[<prev] [next>] [<thread-prev] [thread-next>] [day] [month] [year] [list]
Message-ID: <YmsOVVfcycVdbzUs@casper.infradead.org>
Date: Thu, 28 Apr 2022 22:59:49 +0100
From: Matthew Wilcox <willy@...radead.org>
To: kbusch@...nel.org
Cc: linux-kernel@...r.kernel.org, linux-mm@...ck.org,
kernel-team@...com
Subject: Re: [PATCH 1/2] mm/dmapool: replace linked list with xarray
On Thu, Apr 28, 2022 at 02:27:13PM -0600, kbusch@...nel.org wrote:
> Store the cached dma pool pages in an xarray instead of a linked list.
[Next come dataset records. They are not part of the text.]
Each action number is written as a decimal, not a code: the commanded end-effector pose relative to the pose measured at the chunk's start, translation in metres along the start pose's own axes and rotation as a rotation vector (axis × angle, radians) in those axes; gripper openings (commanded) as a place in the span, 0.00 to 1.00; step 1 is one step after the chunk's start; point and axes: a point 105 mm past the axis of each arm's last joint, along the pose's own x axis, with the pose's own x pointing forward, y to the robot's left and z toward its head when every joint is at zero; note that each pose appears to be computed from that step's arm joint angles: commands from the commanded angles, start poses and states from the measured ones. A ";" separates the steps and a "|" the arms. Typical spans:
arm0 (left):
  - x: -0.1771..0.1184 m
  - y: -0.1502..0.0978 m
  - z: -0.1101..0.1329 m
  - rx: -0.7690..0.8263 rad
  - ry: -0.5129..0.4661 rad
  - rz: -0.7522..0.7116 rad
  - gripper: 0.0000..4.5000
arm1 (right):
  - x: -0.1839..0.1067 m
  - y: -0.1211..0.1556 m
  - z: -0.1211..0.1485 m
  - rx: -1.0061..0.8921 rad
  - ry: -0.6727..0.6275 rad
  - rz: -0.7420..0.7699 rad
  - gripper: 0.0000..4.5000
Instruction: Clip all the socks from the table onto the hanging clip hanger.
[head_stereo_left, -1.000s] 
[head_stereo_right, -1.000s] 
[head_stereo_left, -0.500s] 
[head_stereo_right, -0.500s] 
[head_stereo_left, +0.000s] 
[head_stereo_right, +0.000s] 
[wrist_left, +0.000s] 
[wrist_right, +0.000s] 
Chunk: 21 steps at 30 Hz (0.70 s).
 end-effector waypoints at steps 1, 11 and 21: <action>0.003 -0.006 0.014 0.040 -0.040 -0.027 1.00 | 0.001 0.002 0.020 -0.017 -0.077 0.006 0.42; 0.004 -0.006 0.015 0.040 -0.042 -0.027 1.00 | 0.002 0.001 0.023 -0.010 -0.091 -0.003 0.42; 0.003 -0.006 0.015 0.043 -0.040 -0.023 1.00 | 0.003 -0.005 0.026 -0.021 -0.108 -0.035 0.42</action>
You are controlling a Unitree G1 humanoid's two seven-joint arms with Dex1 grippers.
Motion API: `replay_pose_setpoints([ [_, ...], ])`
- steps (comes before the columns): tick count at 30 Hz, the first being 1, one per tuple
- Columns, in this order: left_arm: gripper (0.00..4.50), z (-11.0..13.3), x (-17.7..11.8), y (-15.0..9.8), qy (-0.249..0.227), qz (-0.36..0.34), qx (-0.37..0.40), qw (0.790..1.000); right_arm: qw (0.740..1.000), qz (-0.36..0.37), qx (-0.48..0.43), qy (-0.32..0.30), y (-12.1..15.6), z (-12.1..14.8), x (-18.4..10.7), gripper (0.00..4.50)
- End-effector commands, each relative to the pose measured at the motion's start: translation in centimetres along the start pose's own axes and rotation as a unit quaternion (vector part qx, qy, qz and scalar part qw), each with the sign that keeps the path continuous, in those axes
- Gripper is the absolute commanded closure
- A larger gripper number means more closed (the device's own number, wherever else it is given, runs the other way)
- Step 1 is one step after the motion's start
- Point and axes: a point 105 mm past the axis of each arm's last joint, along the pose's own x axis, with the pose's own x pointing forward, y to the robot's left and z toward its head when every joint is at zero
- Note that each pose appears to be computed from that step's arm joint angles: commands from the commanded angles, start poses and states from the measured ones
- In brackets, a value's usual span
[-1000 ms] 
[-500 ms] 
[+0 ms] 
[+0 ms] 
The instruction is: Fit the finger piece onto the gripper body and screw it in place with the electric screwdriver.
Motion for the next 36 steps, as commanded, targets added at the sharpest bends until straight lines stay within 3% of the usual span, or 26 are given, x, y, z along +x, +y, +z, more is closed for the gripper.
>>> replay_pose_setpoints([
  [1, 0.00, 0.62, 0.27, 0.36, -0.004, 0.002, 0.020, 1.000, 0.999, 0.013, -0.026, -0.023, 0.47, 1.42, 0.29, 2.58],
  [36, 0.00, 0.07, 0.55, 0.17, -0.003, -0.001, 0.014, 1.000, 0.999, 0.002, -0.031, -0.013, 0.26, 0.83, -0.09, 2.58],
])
> This allows constant lookup time to free the page, lockless iteration
> while displaying the attributes, and frees up space in 'struct dma_page'.
Hey Keith, this looks great, especially since there's more performance
you can squeeze out of it.
> struct dma_pool { /* the pool */
> - struct list_head page_list;
> + struct xarray pages;
> spinlock_t lock;
A further optimisation you could make is to use the xa_lock to protect
the rest of the data structure. But that would be a subsequent patch.
> @@ -282,7 +281,8 @@ void dma_pool_destroy(struct dma_pool *pool)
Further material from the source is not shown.